Attaque contre Tolo TV : des rédactions entières menacées par des attentats d'ampleur

Reporters sans frontières (RSF) fait part de son sentiment d'horreur après l'attaque suicide à la voiture piégée qui a visé la chaine privée afghane Tolo TV et tué au moins 7 de ses collaborateurs.

Mercredi 20 janvier en fin de journée, un kamikaze a foncé sur un minivan de la société de production Kabura appartenant à Moby Group, qui raccompagnait chez eux des salariés. L'attentat, qui s'est produit au centre de Kaboul, a tué au moins sept collaborateurs de la chaîne. L’attaque n'a pour l'heure pas été revendiquée.


« Dans le monde entier les journalistes sont des cibles, mais désormais des rédactions entières sont menacées par des attentats d'ampleur, déclare Christophe Deloire, secrétaire général de l'organisation. Le djihadisme est l'un des pires prédateurs de la liberté de la presse. Comme à Paris il y a un an, les tueurs ont décidé de s'en prendre à un média par haine pour sa ligne éditoriale et pour la liberté d'expression en général.
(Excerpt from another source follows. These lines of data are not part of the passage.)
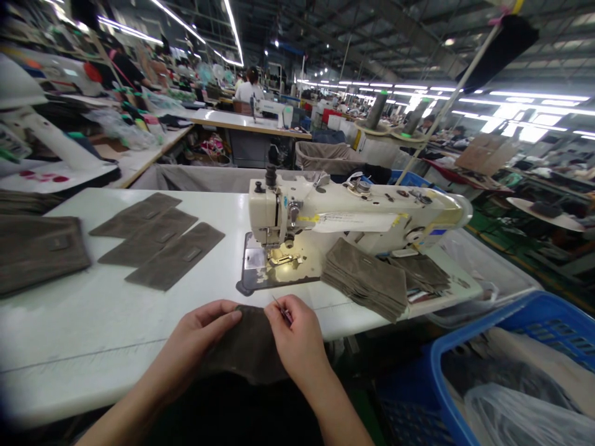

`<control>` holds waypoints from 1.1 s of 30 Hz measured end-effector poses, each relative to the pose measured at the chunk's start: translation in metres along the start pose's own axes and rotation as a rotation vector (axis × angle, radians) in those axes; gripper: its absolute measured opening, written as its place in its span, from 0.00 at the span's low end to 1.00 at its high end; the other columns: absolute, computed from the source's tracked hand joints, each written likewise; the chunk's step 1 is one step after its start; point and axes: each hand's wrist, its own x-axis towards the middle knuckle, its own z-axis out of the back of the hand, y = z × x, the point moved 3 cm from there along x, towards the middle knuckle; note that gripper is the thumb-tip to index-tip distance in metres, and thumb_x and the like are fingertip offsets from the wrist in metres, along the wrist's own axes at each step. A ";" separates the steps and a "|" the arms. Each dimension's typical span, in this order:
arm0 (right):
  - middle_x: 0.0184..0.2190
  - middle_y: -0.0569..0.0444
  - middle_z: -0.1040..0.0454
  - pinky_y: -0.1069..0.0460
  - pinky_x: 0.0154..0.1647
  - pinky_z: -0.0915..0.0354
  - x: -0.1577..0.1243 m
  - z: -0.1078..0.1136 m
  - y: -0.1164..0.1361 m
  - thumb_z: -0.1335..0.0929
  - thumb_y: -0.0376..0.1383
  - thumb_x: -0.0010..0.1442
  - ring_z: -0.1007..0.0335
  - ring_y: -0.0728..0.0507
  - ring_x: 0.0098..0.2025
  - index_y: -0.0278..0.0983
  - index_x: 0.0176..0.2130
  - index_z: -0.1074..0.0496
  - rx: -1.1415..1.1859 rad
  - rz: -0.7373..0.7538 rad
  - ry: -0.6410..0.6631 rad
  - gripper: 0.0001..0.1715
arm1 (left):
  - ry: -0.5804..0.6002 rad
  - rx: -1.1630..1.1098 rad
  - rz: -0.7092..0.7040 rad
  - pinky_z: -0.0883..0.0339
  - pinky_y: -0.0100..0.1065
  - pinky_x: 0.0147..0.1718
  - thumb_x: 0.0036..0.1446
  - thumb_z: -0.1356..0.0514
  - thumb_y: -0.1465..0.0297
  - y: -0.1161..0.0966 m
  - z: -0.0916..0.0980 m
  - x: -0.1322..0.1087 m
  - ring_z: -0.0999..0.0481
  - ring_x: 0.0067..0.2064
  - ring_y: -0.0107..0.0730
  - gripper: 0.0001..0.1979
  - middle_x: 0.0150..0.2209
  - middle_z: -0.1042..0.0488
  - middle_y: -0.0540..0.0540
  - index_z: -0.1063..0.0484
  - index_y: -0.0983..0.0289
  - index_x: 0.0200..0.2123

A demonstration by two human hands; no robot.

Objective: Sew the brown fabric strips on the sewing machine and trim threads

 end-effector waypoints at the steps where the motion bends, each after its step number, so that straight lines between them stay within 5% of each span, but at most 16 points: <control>1: 0.30 0.56 0.26 0.53 0.35 0.35 -0.001 0.000 0.000 0.35 0.44 0.65 0.29 0.46 0.34 0.37 0.33 0.28 -0.040 0.026 -0.040 0.14 | -0.003 0.001 -0.008 0.42 0.26 0.22 0.42 0.28 0.56 -0.001 -0.001 0.000 0.35 0.22 0.25 0.17 0.21 0.28 0.48 0.21 0.64 0.28; 5: 0.46 0.49 0.26 0.50 0.46 0.32 -0.009 -0.002 0.010 0.38 0.43 0.69 0.27 0.43 0.46 0.38 0.51 0.29 -0.208 0.195 -0.142 0.17 | -0.033 0.009 -0.014 0.41 0.27 0.23 0.43 0.29 0.55 -0.003 -0.002 -0.001 0.35 0.23 0.26 0.18 0.21 0.29 0.49 0.21 0.65 0.27; 9: 0.47 0.48 0.28 0.49 0.46 0.30 -0.019 -0.012 0.020 0.43 0.39 0.72 0.25 0.43 0.45 0.39 0.57 0.31 -0.336 0.299 -0.085 0.21 | -0.057 0.036 -0.043 0.38 0.30 0.27 0.46 0.31 0.54 -0.004 -0.002 -0.003 0.30 0.28 0.32 0.18 0.25 0.25 0.52 0.21 0.65 0.27; 16: 0.42 0.49 0.28 0.51 0.38 0.29 -0.024 -0.023 0.018 0.39 0.37 0.70 0.24 0.43 0.39 0.39 0.57 0.29 -0.387 0.338 -0.084 0.20 | -0.046 0.057 -0.067 0.36 0.32 0.29 0.48 0.32 0.53 -0.001 -0.002 -0.004 0.28 0.29 0.35 0.20 0.26 0.24 0.54 0.18 0.66 0.31; 33: 0.42 0.48 0.27 0.51 0.40 0.29 -0.024 -0.020 0.019 0.39 0.37 0.69 0.24 0.43 0.40 0.39 0.55 0.28 -0.392 0.308 -0.111 0.19 | -0.013 -0.027 -0.063 0.35 0.30 0.33 0.52 0.32 0.55 0.009 0.000 -0.002 0.26 0.33 0.34 0.18 0.30 0.21 0.53 0.17 0.63 0.37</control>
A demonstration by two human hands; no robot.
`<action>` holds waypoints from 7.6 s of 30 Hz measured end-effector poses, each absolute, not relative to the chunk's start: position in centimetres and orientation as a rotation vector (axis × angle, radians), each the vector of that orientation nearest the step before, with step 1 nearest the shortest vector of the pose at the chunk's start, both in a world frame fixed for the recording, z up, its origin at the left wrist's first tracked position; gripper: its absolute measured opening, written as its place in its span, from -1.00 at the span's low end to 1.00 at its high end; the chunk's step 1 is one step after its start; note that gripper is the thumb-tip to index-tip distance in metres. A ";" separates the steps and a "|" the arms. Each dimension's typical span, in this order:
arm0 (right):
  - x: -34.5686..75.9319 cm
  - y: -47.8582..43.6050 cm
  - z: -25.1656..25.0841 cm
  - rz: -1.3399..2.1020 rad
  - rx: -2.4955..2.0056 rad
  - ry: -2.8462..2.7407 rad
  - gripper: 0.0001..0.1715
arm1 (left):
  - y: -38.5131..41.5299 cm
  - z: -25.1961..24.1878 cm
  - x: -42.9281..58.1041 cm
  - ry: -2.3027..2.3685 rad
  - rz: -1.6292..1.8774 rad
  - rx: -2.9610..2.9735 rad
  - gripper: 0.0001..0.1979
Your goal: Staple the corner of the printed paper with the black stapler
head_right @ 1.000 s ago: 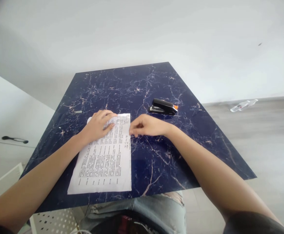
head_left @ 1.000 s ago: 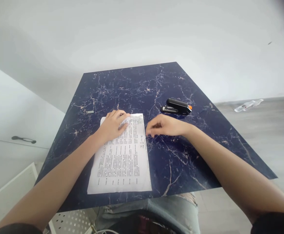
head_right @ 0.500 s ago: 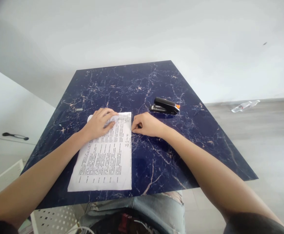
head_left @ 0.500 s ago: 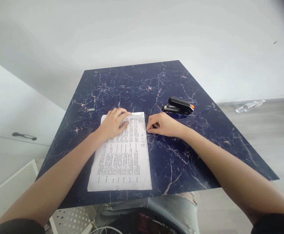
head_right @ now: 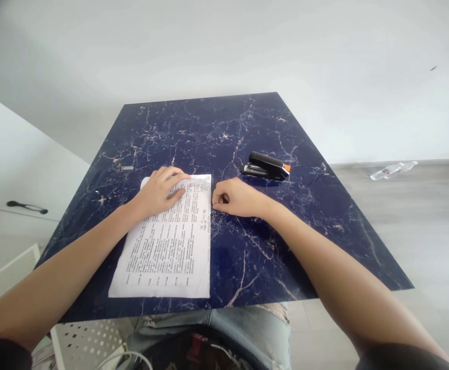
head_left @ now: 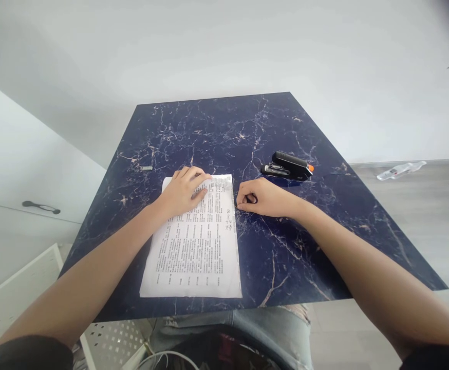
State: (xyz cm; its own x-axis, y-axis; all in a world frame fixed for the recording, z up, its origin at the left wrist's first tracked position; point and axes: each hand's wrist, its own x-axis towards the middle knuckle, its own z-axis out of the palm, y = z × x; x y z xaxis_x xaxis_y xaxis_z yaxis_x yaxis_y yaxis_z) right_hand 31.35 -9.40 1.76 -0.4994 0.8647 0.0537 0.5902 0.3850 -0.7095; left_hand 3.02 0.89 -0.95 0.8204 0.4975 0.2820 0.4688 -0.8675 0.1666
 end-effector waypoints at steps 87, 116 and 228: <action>27.0 -10.7 2.6 0.277 -1.360 -2.103 -0.34 | 0.0 0.0 3.2 0.671 0.281 2.527 -0.21; 33.8 -9.0 2.9 1.579 -1.472 -1.331 -0.41 | 1.3 -0.1 1.8 0.598 0.527 2.226 -0.37; 45.6 -5.1 -2.4 0.144 -1.902 -1.330 -0.69 | 7.9 0.6 -7.7 1.737 0.233 2.610 -0.52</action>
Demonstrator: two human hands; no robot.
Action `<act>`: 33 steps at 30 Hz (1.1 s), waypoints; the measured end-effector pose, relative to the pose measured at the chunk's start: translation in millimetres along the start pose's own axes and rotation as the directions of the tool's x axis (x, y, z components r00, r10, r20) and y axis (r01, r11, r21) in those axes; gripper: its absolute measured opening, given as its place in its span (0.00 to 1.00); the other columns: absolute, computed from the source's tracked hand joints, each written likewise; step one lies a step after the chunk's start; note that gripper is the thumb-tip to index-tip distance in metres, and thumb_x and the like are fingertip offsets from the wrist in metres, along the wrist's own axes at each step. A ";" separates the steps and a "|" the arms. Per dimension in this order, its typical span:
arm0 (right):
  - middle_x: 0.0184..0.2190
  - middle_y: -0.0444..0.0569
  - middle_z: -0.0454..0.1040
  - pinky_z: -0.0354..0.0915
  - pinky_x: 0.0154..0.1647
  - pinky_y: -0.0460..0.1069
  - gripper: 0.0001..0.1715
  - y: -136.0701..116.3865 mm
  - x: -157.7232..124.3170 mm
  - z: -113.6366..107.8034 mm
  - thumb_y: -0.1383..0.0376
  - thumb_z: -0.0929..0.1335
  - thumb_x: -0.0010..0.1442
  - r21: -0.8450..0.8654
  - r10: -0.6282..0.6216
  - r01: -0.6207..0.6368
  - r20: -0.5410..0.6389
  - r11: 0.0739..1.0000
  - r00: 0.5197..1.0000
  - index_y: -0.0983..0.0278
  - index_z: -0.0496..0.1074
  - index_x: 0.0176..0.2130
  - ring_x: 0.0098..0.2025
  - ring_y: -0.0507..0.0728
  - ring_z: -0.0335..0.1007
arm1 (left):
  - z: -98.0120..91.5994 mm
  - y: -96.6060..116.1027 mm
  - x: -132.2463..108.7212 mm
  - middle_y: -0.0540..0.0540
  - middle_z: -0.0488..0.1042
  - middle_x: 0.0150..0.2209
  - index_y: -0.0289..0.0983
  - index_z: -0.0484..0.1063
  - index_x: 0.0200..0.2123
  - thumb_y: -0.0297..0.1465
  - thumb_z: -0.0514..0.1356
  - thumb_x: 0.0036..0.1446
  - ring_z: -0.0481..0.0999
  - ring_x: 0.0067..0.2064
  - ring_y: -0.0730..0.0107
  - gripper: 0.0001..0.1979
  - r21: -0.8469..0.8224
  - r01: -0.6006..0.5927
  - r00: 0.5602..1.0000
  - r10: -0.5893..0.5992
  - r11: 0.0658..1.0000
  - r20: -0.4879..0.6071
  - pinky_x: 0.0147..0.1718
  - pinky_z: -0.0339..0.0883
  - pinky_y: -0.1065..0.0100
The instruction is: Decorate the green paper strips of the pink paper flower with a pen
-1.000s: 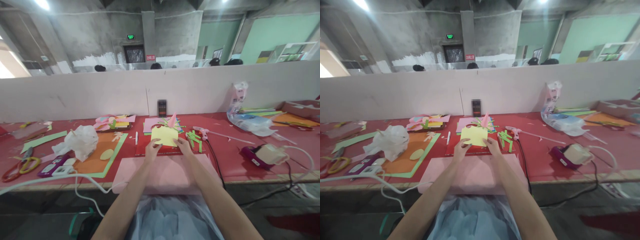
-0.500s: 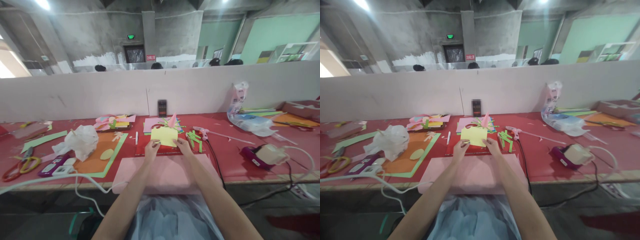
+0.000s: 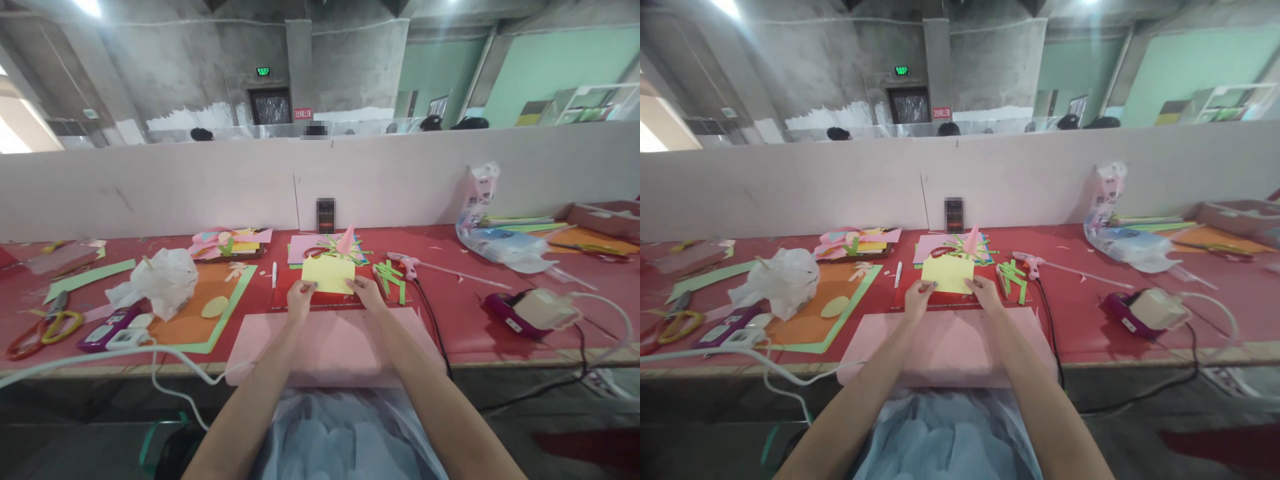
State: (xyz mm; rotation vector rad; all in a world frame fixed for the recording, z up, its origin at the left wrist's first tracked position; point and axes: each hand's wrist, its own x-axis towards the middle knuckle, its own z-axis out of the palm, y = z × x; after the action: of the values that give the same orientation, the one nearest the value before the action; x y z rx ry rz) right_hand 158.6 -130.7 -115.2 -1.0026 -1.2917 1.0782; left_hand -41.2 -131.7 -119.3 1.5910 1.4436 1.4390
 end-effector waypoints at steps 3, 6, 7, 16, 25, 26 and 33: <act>0.28 0.47 0.77 0.69 0.25 0.51 0.29 0.7 0.7 -0.5 0.45 0.70 0.42 0.003 0.007 -0.007 -0.002 1.000 1.000 0.64 0.74 0.35 0.26 0.58 0.73 | -0.8 -1.5 1.0 0.43 0.69 0.45 0.34 0.67 0.45 0.34 0.56 0.59 0.71 0.43 0.65 0.13 0.002 -0.017 0.998 0.017 1.000 -0.056 0.42 0.67 0.58; 0.29 0.47 0.77 0.69 0.24 0.50 0.28 2.5 1.6 -1.6 0.45 0.70 0.42 0.002 0.014 -0.014 -0.004 1.000 1.000 0.64 0.74 0.33 0.24 0.57 0.72 | -1.6 -2.4 2.2 0.43 0.68 0.47 0.35 0.67 0.46 0.34 0.56 0.59 0.70 0.45 0.64 0.13 0.004 -0.019 0.992 0.019 1.000 -0.126 0.43 0.66 0.56; 0.29 0.47 0.77 0.69 0.24 0.50 0.27 2.9 1.8 -1.9 0.46 0.70 0.42 0.001 0.016 -0.016 -0.006 1.000 1.000 0.64 0.74 0.33 0.23 0.57 0.72 | -1.9 -2.5 2.6 0.43 0.68 0.47 0.35 0.67 0.46 0.34 0.56 0.59 0.70 0.45 0.64 0.13 0.004 -0.016 0.989 0.017 1.000 -0.148 0.43 0.66 0.56; 0.28 0.47 0.77 0.67 0.23 0.49 0.30 3.9 4.0 -6.6 0.46 0.70 0.43 0.013 0.011 -0.010 -0.089 1.000 0.996 0.65 0.74 0.38 0.22 0.56 0.72 | -7.1 2.2 0.5 0.43 0.69 0.46 0.35 0.66 0.46 0.35 0.54 0.60 0.71 0.44 0.64 0.13 -0.072 0.057 0.955 -0.075 0.996 -0.287 0.42 0.67 0.57; 0.30 0.47 0.77 0.67 0.22 0.49 0.30 7.2 5.8 -9.0 0.46 0.70 0.43 0.045 0.013 -0.007 -0.138 0.999 0.990 0.64 0.74 0.40 0.22 0.55 0.72 | 9.4 10.3 -4.6 0.44 0.70 0.43 0.34 0.66 0.45 0.34 0.55 0.60 0.72 0.39 0.67 0.13 -0.153 0.080 0.996 -0.075 0.985 0.037 0.38 0.69 0.61; 0.30 0.48 0.77 0.67 0.22 0.49 0.29 7.4 6.0 -8.7 0.47 0.70 0.43 0.045 0.012 -0.006 -0.136 0.999 0.991 0.64 0.74 0.39 0.22 0.55 0.72 | 12.1 11.9 -4.6 0.44 0.70 0.43 0.34 0.66 0.45 0.34 0.56 0.59 0.72 0.40 0.67 0.13 -0.159 0.076 0.995 -0.064 0.984 0.077 0.38 0.69 0.60; 0.30 0.48 0.78 0.67 0.24 0.49 0.29 6.9 5.5 -6.5 0.47 0.70 0.42 0.027 0.003 0.000 -0.085 1.000 0.996 0.65 0.74 0.38 0.26 0.57 0.73 | 12.8 20.1 -3.7 0.43 0.69 0.46 0.35 0.66 0.47 0.33 0.56 0.59 0.72 0.44 0.64 0.14 -0.186 0.067 0.982 -0.031 0.980 0.187 0.41 0.68 0.58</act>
State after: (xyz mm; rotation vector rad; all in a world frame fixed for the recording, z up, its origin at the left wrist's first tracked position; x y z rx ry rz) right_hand 164.7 -123.6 -120.9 -1.0191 -1.2051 1.0402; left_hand -21.9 -137.4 -106.0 1.5132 1.1933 1.3230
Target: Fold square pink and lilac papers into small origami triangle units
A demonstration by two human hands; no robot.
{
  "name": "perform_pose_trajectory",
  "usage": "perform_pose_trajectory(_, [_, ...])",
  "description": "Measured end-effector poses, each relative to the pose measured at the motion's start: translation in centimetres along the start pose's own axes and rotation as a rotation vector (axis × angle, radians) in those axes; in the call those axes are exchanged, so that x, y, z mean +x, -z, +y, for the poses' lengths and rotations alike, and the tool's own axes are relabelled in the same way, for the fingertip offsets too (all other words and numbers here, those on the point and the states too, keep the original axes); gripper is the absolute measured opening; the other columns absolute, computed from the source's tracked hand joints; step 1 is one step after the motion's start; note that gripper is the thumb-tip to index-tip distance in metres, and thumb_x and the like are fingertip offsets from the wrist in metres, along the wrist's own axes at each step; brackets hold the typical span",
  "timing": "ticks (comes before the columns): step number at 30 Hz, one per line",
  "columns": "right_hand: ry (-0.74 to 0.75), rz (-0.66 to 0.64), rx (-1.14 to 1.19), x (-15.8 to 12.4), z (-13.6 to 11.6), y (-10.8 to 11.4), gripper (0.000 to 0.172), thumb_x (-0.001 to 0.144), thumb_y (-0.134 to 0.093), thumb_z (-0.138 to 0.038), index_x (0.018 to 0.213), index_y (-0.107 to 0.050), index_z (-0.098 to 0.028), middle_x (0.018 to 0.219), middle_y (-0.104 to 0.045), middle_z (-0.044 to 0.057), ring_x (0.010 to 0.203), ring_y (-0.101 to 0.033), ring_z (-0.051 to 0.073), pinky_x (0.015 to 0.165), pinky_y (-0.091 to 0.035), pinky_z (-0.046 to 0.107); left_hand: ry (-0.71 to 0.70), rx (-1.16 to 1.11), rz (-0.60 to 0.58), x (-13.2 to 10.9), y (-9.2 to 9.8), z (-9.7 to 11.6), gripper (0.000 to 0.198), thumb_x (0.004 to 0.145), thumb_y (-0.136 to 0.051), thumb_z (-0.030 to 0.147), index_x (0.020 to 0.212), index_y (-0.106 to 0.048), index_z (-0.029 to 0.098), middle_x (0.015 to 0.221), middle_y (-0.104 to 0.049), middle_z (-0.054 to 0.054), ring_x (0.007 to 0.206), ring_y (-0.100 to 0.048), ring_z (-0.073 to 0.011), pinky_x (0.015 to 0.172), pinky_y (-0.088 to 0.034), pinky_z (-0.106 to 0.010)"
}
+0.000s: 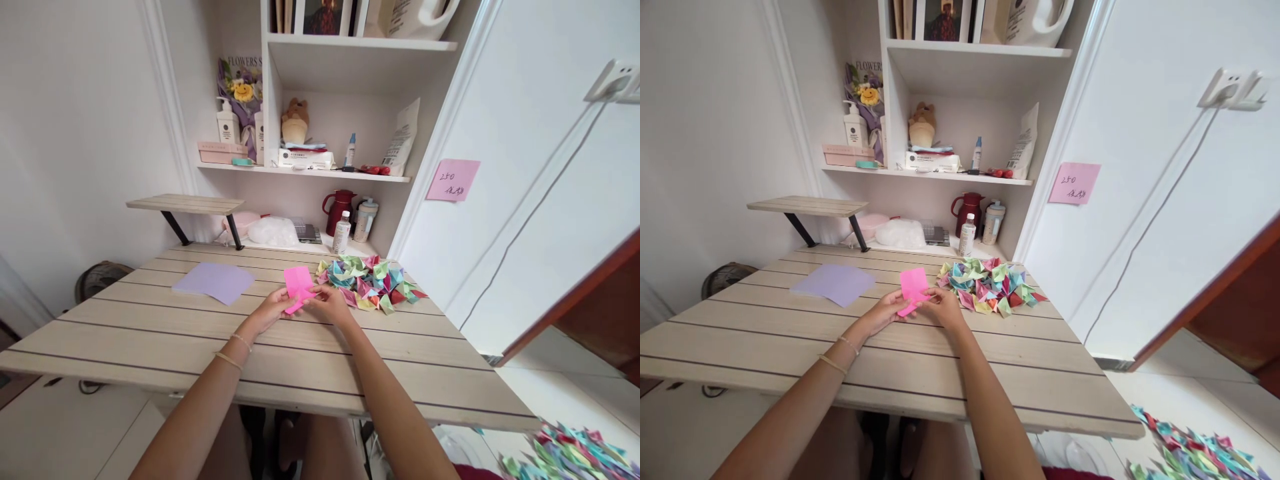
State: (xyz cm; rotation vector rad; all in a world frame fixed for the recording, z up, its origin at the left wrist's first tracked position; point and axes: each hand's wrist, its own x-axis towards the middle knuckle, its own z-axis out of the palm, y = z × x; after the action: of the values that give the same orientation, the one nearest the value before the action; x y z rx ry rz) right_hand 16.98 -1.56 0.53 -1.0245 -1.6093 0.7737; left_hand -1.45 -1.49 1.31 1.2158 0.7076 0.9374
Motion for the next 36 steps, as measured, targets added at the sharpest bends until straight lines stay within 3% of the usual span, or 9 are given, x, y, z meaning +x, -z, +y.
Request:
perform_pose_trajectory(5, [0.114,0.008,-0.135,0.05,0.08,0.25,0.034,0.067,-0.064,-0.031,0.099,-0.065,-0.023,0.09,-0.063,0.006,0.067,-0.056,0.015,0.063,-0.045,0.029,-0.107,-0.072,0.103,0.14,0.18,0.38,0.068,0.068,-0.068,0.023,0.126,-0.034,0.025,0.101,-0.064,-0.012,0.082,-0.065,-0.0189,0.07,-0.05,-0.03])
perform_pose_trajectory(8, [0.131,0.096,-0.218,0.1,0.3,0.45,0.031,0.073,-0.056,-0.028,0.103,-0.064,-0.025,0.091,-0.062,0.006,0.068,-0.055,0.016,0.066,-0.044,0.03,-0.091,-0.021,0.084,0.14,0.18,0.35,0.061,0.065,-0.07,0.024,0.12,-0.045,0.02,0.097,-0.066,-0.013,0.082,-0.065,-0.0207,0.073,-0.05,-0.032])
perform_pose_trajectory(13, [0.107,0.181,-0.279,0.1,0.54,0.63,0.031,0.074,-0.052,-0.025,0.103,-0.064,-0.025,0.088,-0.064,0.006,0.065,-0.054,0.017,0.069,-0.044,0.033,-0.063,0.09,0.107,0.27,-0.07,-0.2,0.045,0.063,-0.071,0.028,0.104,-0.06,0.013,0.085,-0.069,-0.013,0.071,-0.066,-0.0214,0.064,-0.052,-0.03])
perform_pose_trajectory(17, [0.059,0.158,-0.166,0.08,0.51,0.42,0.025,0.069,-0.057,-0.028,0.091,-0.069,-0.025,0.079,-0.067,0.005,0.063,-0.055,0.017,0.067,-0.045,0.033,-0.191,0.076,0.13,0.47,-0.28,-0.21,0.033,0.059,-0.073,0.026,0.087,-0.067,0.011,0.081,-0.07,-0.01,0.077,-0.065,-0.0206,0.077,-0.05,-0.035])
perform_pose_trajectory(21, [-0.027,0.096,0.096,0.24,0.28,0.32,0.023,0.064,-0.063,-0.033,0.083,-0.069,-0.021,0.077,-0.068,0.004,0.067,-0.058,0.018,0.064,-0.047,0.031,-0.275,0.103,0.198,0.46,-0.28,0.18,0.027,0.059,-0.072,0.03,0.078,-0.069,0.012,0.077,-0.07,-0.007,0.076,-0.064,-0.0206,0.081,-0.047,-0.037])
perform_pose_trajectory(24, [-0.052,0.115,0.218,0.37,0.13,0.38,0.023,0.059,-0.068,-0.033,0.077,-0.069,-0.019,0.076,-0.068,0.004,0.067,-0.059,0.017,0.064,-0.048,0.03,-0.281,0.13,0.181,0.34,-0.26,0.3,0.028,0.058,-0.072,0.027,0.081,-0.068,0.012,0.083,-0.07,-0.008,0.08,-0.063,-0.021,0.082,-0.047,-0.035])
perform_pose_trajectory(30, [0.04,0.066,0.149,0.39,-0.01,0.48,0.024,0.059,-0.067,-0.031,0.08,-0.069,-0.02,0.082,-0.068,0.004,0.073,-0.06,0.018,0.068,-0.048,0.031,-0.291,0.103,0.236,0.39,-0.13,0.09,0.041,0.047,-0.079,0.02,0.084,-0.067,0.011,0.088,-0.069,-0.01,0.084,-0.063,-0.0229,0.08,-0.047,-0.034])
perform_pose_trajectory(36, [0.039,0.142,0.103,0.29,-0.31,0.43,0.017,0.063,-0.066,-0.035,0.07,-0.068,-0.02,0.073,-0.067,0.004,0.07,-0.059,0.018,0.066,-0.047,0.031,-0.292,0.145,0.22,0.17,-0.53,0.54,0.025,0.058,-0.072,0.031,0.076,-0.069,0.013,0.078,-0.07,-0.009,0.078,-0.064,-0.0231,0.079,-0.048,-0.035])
Nous demandons aux autorités de déployer toutes les ressources dont elles disposent, afin d’appréhender au plus vite les commanditaires de l’attentat. »


Le 12 octobre 2015, les Taliban avaient qualifié de “cibles militaires” les deux plus grandes chaînes privées du pays, Tolo TV et la chaîne 1 TV. Dans leur communiqué signé par la « Commission militaire de l’Émirat islamique d’Afghanistan », ils prévenaient : « désormais, Tolo TV et la 1TV sont considérées par nous comme des cibles militaires et non plus des médias » et précisaient même “Rien n’est à l’abri de nos attaques, ni le personnel (présentateur, reporters, équipes….) ni les bâtiments eux-mêmes.”


En novembre 2015, RSF s’était rendue en Afghanistan afin d’organiser une conférence sur la sécurité des journalistes et de rencontrer plusieurs représentants de l’Etat tels que Abdullah Abdullah, chef du gouvernement, AbdulBari Jahani, ministre de l’Information et de la Culture, Sayed Zafar Hashemi, porte-parole du président de la République du pays, afin de leur demander de mettre en place des mesures concrètes de protection de la presse.


Depuis 2001, les journalistes travaillant en Afghanistan ont payé un lourd tribut. Au moins 34 professionnels des médias, dont 15 journalistes étrangers, ont été tués en raison de leur travail d’information. Dans la majorité des cas, l’impunité demeure la règle.

L’Afghanistan se situe à la 122ème position du Classement mondial de la liberté de la presse établi par Reporters sans frontières en 2015.